The contract for the pilot program goes into effect Sept. 1.

The use of sick time to care for sick children will be unchanged, giving parents an option to keep a child at home or use the care center.

“This new service gives parents a choice,” said Lisa Ponton, senior director of Human Resource Services.

“I am pleased that the leadership of the University and the Medical Center have heard the collective voice of our employees and have made the commitment to pilot this new program,” said Jay Groves, co-chair of the University’s Quality of Work Life task force.

“I believe it will help many of our employees who at times are pulled between the need to be at work and the need to find secure care for their kids when their primary childcare options are unavailable. It truly gets at the heart of what work-life balance programs are all about.”

“This approach reflects our commitment to VUMC employees who need care for their ill children and provides an option for that, if it is desired by the staff member,” said Marilyn Dubree, director of Patient Care Services and Chief Nursing Officer for VUH.

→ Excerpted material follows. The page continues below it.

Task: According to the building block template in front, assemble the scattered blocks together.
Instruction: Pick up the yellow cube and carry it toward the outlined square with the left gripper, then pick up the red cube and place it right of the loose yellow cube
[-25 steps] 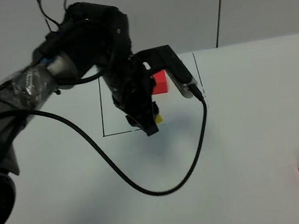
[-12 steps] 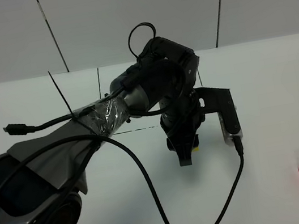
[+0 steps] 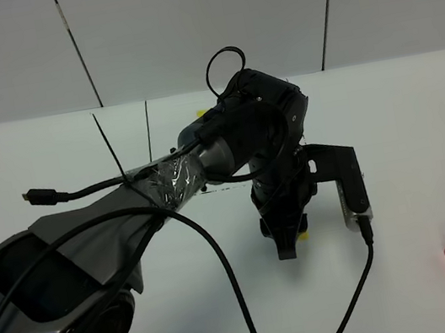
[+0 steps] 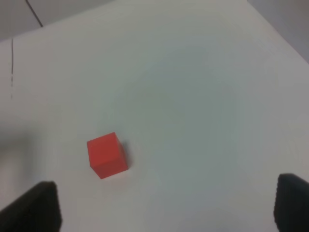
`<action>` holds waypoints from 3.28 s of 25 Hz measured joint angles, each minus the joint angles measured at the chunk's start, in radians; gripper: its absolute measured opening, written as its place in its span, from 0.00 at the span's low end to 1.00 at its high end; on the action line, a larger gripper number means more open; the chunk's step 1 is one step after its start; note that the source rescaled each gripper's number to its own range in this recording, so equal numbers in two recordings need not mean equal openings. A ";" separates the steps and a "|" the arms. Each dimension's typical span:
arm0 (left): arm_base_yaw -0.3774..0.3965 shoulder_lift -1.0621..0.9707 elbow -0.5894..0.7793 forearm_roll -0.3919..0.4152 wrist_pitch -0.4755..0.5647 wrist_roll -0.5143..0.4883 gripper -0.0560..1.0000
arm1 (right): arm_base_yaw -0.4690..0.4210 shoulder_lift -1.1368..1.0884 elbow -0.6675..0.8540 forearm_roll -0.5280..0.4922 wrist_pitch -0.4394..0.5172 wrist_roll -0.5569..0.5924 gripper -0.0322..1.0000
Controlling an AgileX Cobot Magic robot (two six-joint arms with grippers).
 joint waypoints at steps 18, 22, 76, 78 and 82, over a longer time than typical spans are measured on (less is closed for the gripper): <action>0.000 0.082 -0.003 -0.001 0.000 0.000 0.05 | 0.000 0.000 0.000 0.000 0.000 0.000 0.77; 0.000 0.084 -0.006 -0.001 0.001 0.000 0.05 | 0.000 0.000 0.000 0.000 0.000 0.000 0.77; 0.850 -1.099 0.916 -0.001 -0.014 -0.900 0.89 | 0.000 0.000 0.000 0.000 0.000 0.000 0.77; 0.856 -1.266 1.017 -0.007 -0.056 -0.904 0.88 | 0.000 0.000 0.000 0.000 0.000 0.000 0.77; 0.856 -1.583 1.184 -0.015 -0.091 -0.925 0.87 | 0.000 0.000 0.000 0.000 0.000 0.000 0.77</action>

“This program offers another option for working parents as

Vanderbilt seeks to meet the dependent care needs of employees,” said Diane Neighbors, director of the Vanderbilt Child Care Centers. The University has a business interest in TodayCare’s corporate parent, GetWell Centers, but the drop-in center is not affiliated with the Vanderbilt Child Care Centers.

“The cost that mildly sick children and baby sitter problems cause Vanderbilt employees and the cost that Vanderbilt incurs as the employee copes with these problems is significant in terms of money and more importantly, in terms of stress on our employees,” said Colleen Conway-Welch, dean of the School of Nursing as well as a board member of Get Well Centers.

The center charges parents a $10 copay for each visit, and is open to children from three months to 12 years old. Its hours of operation are 6:30 a.m. to 6 p.m. Employees who work in jobs providing clinical care will have first priority at the center, Ponton said. The center, which is located adjacent to Christ Episcopal Church on Broadway, has been in business since 1999 and is licensed for 40 children.

“We are very excited about this,” said Bob Brady, president and CEO of Get Well Centers, which has about 35 clients in Nashville, including hospitals, medical practices, and law firms, and also operates two centers in Birmingham, Ala.

Mildly ill children are assessed by a registered nurse at the center upon arrival and are assigned to separate rooms based on age and illness, so that, for example, children with stomach illnesses are not mixed with those with colds. “We worked with Vanderbilt infectious diseases and Pediatrics to develop protocols to screen the [mildly ill] kids,” Brady said.